We quickly realized that this would be one of our first use cases for the merged U-SQL and C# language that exists in Azure Data Lake. Some quick googling (bing?!) lead to very little information but it became clear we need to rely on the float.TryParse() method in c# to evaluate the data being passed in.

To invoke this method, we need to declare a float variable as output from the method that we can return in the case of a successful parse. We can’t do this inline with our U-SQL, so we need to create a user defined function. This is where we got lost… so, without dragging you along for our journey, here are the steps:

STEP 1: ADD A USQL CLASS LIBRARY TO OUR SOLUTION

Easy enough. Add -> New -> USQL Class Library

STEP 2: CREATE A PUBLIC CLASS AND A METHOD TO EXECUTE THE PARSE SCRIPT

public class USQLConversions
{
public static float? superior_TryFloatParse(string floatParse)
{
float outputfloat;
if (float.TryParse(floatParse, out outputfloat))
return outputfloat;
else
return float.NaN;
}

STEP 3: REGISTER THE ASSEMBLY TO THE AZURE DATA LAKE ANALYTICS DATABASE

This took a while.

Right click on the project -> Register Assembly -> Select appropriate ADLA resource and database -> Register

Being a administrative task, this simply consumes 1 ADLAU and executes pretty quickly based on above.

STEP 4: CONSUME THE ASSEMBLY IN YOUR SCRIPT

The assembly didn’t really register the first time we tried this. I mean, it said it did, but it didn’t.

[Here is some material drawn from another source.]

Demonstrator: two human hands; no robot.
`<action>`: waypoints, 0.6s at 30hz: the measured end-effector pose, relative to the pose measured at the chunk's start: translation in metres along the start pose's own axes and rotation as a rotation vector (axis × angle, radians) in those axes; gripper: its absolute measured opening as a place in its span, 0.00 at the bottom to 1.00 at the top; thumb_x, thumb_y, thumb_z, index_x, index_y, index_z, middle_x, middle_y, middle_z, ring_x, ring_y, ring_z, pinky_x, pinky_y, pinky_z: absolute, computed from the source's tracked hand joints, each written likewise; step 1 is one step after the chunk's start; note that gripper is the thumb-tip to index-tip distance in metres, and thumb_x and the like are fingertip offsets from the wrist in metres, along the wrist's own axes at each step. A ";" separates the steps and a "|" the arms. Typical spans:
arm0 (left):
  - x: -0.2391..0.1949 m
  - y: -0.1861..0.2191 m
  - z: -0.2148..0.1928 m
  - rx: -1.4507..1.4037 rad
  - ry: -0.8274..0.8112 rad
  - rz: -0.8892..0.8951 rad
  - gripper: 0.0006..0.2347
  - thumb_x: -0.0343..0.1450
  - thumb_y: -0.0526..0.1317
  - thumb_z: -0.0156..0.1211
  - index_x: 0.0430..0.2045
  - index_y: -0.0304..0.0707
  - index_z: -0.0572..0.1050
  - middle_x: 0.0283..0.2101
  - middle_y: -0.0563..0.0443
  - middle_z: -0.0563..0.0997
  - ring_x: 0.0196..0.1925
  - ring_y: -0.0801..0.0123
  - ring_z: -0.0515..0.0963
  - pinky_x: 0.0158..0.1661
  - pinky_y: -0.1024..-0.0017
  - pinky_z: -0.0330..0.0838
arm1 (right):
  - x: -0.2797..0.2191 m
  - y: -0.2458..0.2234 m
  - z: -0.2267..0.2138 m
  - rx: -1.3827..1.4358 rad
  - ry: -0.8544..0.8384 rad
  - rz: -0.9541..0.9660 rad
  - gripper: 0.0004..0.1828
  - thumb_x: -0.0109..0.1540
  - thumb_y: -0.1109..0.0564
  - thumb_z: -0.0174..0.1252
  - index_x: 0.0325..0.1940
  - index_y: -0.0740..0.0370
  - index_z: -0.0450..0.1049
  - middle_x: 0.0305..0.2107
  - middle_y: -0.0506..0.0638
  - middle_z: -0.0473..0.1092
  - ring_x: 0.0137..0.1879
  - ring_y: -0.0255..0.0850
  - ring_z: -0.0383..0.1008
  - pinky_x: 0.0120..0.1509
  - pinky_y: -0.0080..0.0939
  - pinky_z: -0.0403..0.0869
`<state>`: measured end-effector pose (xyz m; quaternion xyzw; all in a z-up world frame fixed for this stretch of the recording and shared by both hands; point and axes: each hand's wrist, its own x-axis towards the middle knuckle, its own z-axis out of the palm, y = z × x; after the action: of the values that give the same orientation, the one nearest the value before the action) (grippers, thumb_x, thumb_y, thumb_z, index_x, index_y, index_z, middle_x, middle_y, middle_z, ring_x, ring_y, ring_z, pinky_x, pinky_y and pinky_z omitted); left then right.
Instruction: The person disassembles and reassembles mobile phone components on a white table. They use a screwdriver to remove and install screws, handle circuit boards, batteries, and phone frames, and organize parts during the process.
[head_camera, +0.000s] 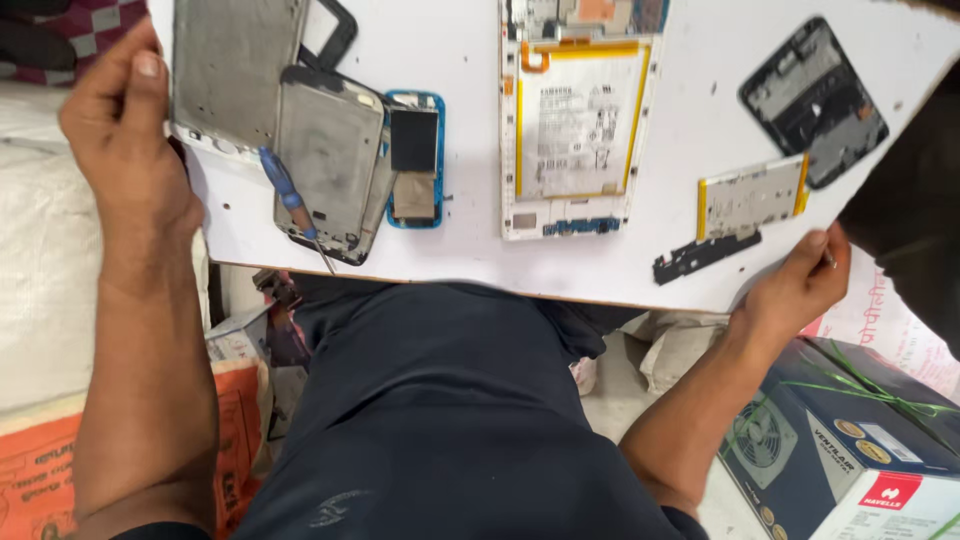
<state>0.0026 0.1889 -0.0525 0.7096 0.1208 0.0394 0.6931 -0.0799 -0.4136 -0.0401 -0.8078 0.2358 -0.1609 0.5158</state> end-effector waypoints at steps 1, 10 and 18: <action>0.002 -0.008 -0.004 0.004 0.014 0.018 0.12 0.86 0.35 0.54 0.59 0.22 0.77 0.51 0.48 0.83 0.50 0.74 0.80 0.54 0.78 0.73 | 0.000 0.002 -0.001 -0.003 -0.012 -0.023 0.17 0.79 0.56 0.50 0.63 0.75 0.70 0.53 0.59 0.75 0.57 0.40 0.77 0.66 0.40 0.76; 0.004 -0.046 -0.023 -0.218 0.035 0.066 0.05 0.84 0.30 0.58 0.43 0.22 0.79 0.39 0.49 0.80 0.38 0.69 0.77 0.42 0.72 0.70 | -0.008 0.000 -0.007 0.031 -0.055 -0.020 0.15 0.78 0.61 0.46 0.65 0.74 0.70 0.50 0.60 0.76 0.52 0.39 0.78 0.60 0.37 0.78; 0.006 -0.031 -0.006 -0.333 0.016 0.006 0.06 0.84 0.29 0.55 0.43 0.29 0.81 0.41 0.47 0.85 0.39 0.71 0.81 0.43 0.75 0.71 | -0.003 0.012 -0.013 0.034 -0.018 -0.008 0.14 0.76 0.64 0.47 0.63 0.73 0.71 0.53 0.60 0.75 0.54 0.39 0.77 0.61 0.36 0.77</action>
<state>0.0038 0.1963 -0.0840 0.5851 0.1159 0.0666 0.7998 -0.0916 -0.4262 -0.0458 -0.8013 0.2253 -0.1596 0.5307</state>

We refreshed the ADLA portal several times in our server explorer and eventually the registered assembly appeared. Once it did, we could reference the assembly in our script. To do so, rather than adjusting the C# script associated with the USQL query (which we assumed was the correct path to take) you actually have to explicitly define the reference at the top of the USQL query itself:

REFERENCE ASSEMBLY [AssemblyName];

Once we did that we were able to reference the assembly inside of our USQL query itself:

SELECT CS_ID
, StateAbbreviation
, ModelDateKey
, RowCreateDateTime
, “ClientName” AS Client
, “Client Test” AS Description
,USQLClassLibrary.USQLConversions.superior_TryFloatParse(RParty) AS RParty
,USQLClassLibrary.USQLConversions.superior_TryFloatParse(DParty) AS DParty
,...

That allowed us to get the data converted and into the table… and took enough trial and error that we needed to get it written down so we could follow this breadcrumb back to success when we’re ready to ACTUALLY tackle this table.